Any owners, past owners of steel sailboats, tell us how hard you found the maintenance.

Moderately difficult. Certainly more than fibreglass probably a bit less than timber.

Initial hull preparation of a steel hull is most important. Point One.

Most irksome thing about steel is that everything weeps just a little and in a remarkably short period of time you end up with rust streaks on the hull. These are not harmful just unsightly. A quick rub down with a mild acid solution (mea culpa I've forgotten the type of acid, boracic ????) and its all gone but leave her on the mooring untouched for a week or so and it will be back. You can minimise this weeping but it comes from under deck fittings, such as stanchion attachment points, mainly. I suspect the only way to avoid this would be to have everything welded to the hull and deck, nothing bolted.

On deck you also need to watch for any cracks in the paint. Left untended they can develop into real problems as the moisture will migrate under the paint surface until you will find a sheet of paint will simply come away revealing an ugly patch of rust.
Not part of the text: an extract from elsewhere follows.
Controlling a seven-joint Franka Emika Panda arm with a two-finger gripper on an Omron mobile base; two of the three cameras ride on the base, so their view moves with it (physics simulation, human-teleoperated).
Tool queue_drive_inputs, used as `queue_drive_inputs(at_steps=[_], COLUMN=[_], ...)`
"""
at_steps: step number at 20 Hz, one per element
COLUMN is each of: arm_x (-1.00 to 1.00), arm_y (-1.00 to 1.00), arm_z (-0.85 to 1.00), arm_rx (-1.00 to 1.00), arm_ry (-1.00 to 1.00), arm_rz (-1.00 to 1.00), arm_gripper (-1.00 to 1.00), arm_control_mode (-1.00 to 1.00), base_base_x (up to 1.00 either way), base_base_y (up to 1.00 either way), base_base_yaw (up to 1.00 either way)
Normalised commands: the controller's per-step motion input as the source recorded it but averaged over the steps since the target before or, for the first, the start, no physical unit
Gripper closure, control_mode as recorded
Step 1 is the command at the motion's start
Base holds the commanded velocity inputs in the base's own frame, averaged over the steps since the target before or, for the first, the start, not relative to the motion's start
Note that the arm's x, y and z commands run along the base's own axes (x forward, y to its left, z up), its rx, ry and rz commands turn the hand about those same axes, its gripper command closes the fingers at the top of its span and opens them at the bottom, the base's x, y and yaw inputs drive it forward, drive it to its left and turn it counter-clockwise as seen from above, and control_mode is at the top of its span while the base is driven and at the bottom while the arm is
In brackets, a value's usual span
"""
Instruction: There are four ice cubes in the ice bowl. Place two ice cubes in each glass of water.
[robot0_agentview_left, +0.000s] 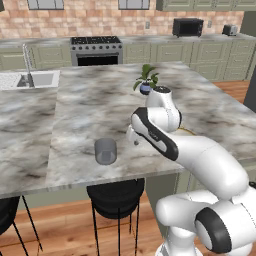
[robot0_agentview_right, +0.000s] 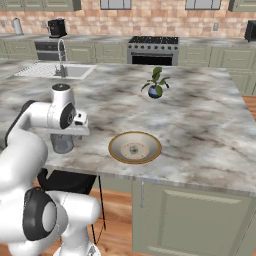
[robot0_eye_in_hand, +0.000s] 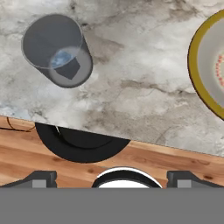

Again not all that difficult to fix with the aid of a Dremel or similar and products like POR, but you do need to keep on top of it.

They say that steel boats rust from the inside out, I'm not convinced about this.

Inside the main thing is to ensure that all surfaces are intitially perfect then keep everything dry dry dry. Before you leave the boat, mop out any moisture in the bilges and don't allow moisture to accumulate for any period of time if you are staying on board. Make sure all limber holes are kept clear of any gunk at all times. Also you must be able to access all, and I mean all, internal areas of the hull. If any parts of the hull have been lined with carpet , get rid of the damn stuff.

Probably sounds worse than it really is.

Obviously the best thing about steel is its strength when presented with things like floating trees trunks, other boats, half submerged containers and the odd reef but I'd still not like to put any of these to the test.

On the other hand it is fair to say that in a position of disputed right of way with something light and plastic and a well placed " no problem, we're steel" serves to clarify the situation.

Our current boat is steel and while we are in the middle of buying fibreglass that is not from any disatisfaction with steel, we are simply going a bit larger in size and the grp boat seemed a practical choice for us. Had a suitable steel boat come along I would have been tempted but hull survey would need to have come up with a perfect report card. A poorly built steel hull would be second only to ferro as a hull to be avoided.

My final thought is that for liveaboard cruising steel is second only to aluminium as a choice of material but for a day sailor or weekend cruiser it's probably more trouble than it is worth. Final point is that steel really does not come into it's own until around 40'. Much under than the inherent weight of the material itself results in less than exhilarating performance in light airs. As an example our 34'er is painfully slow in anything under five knots and really doesn't start to kick up her heels until it tops ten.

Andrew B (Malö 39 Classic)

“Life is a trick, and you get one chance to learn it.”
― Terry Pratchett.

Last edited by tdw; 04-27-2008 at 11:36 PM.